The key risks are, in order of severity: 1) Financial Risk: High debt-to-equity of 2.44 limits flexibility and increases vulnerability to interest rate hikes or earnings shortfalls. 2) Operational Risk: The trailing net margin of -7.93% indicates the restructuring plan must work to restore profitability; failure would crush the investment thesis. 3) Market Risk: The stock's beta of 1.211 leads to amplified volatility, and its 43.79% max drawdown shows it can suffer severe declines. 4) Execution Risk: The company's recovery is nascent and inconsistent; a stumble in key markets like Asian travel retail could delay the turnaround indefinitely.

The 12-month forecast is bifurcated, with a base case target range of $85-$105 (55% probability), a bull case of $115-$135 (25%), and a bear case of $60-$75 (20%).
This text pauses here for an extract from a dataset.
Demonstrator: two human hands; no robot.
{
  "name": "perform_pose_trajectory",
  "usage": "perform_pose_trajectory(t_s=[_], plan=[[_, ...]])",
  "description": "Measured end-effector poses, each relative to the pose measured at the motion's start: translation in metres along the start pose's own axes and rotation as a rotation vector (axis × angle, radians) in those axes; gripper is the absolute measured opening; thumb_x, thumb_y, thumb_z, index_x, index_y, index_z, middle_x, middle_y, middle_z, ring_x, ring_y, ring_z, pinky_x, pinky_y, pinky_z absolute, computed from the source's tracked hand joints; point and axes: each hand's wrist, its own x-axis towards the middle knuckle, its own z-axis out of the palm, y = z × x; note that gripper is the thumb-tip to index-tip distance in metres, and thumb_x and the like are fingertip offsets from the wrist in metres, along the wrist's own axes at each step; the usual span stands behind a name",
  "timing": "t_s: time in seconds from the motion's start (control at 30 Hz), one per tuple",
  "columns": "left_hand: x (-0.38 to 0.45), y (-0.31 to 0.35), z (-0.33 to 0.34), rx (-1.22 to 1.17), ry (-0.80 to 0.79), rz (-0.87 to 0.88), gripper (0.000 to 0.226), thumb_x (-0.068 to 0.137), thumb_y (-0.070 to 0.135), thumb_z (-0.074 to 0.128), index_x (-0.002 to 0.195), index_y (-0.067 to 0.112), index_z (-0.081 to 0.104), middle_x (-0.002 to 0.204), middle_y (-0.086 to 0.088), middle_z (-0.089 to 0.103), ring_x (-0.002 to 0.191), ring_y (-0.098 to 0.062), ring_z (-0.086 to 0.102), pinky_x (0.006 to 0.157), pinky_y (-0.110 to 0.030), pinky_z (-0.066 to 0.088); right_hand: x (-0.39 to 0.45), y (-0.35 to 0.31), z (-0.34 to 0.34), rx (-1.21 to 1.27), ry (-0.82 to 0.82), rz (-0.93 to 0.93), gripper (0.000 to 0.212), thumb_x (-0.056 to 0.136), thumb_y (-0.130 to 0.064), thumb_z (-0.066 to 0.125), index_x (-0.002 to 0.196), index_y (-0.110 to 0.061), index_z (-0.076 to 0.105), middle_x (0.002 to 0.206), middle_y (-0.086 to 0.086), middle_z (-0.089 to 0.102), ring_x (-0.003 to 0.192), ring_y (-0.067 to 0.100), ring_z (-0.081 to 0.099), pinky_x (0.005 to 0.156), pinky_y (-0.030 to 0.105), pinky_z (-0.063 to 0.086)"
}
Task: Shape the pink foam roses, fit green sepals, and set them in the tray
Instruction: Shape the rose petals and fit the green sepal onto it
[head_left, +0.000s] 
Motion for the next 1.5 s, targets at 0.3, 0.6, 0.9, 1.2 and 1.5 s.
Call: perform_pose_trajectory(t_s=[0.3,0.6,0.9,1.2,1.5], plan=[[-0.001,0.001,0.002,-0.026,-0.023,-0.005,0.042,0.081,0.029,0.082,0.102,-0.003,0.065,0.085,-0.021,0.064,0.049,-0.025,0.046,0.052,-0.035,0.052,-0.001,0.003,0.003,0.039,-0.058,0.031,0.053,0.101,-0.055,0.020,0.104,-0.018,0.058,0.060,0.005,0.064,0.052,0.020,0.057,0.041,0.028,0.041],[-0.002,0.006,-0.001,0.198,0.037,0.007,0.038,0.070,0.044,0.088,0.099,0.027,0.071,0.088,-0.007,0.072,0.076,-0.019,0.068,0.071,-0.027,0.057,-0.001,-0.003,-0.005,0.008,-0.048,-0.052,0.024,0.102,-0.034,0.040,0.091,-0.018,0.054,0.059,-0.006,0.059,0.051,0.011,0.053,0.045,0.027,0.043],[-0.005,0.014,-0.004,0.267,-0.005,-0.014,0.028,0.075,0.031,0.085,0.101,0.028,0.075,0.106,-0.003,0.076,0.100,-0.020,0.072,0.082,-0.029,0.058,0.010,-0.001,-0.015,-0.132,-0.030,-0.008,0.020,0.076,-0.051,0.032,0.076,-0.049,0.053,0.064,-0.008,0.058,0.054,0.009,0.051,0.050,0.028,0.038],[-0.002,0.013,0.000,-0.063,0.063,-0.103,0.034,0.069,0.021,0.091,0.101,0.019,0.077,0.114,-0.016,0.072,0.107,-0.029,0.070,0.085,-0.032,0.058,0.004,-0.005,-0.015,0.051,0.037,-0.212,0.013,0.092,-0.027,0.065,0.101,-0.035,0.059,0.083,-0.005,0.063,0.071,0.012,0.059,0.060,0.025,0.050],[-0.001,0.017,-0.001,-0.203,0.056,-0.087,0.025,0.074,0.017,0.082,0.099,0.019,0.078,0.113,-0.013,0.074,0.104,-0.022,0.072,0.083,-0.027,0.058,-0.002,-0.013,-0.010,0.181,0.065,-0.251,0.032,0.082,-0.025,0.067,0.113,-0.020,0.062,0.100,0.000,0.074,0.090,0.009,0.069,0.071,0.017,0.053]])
The base case assumes slow but steady progress on the turnaround, with revenue growth stabilizing and margins improving gradually. The bull case requires flawless execution and a sharp rebound in profitability, while the bear case involves a failed restructuring and balance sheet stress. The most likely outcome is the base case, but the wide range reflects the high uncertainty surrounding the company's ability to execute its independent plan successfully.

EL's valuation presents a paradox. On a sales basis, it appears deeply undervalued, with a trailing PS ratio of 2.04 and EV/Sales of 2.42, well below typical industry multiples of 3x-4x and its own historical highs above 8x. This suggests the market is pricing in substantial distress. However, on an earnings basis, the forward P/E of 26.1 is high, implying the market expects a rapid profit recovery. Overall, the stock is fairly valued relative to its near-term challenged fundamentals but undervalued relative to its long-term brand asset value, making the valuation highly dependent on the success of the ongoing turnaround.

EL is a speculative buy, suitable only for investors with a high risk tolerance and a long-term horizon. The stock offers a compelling valuation opportunity, trading at a PS ratio of 2.04, a deep discount to its historical range and industry peers. However, this discount is warranted by severe profitability challenges (trailing net margin of -7.93%) and high financial leverage (debt-to-equity of 2.44). The potential upside is significant if the restructuring succeeds, but the downside risk to the 52-week low of $66.22 is real. It is a good buy for turnaround investors, but not for those seeking stability or income.

EL is strictly a long-term investment with a suggested minimum holding period of 3-5 years. The company is in the midst of a multi-year restructuring; tangible proof of a sustained turnaround will take several quarters, if not years, to materialize. The stock's high beta of 1.211 and lack of a meaningful dividend (yield of 2.1%) make it unsuitable for short-term trading or income-seeking investors. It is a capital appreciation story for patient investors willing to bet on management's ability to fix the operations and de-lever the balance sheet over the long haul.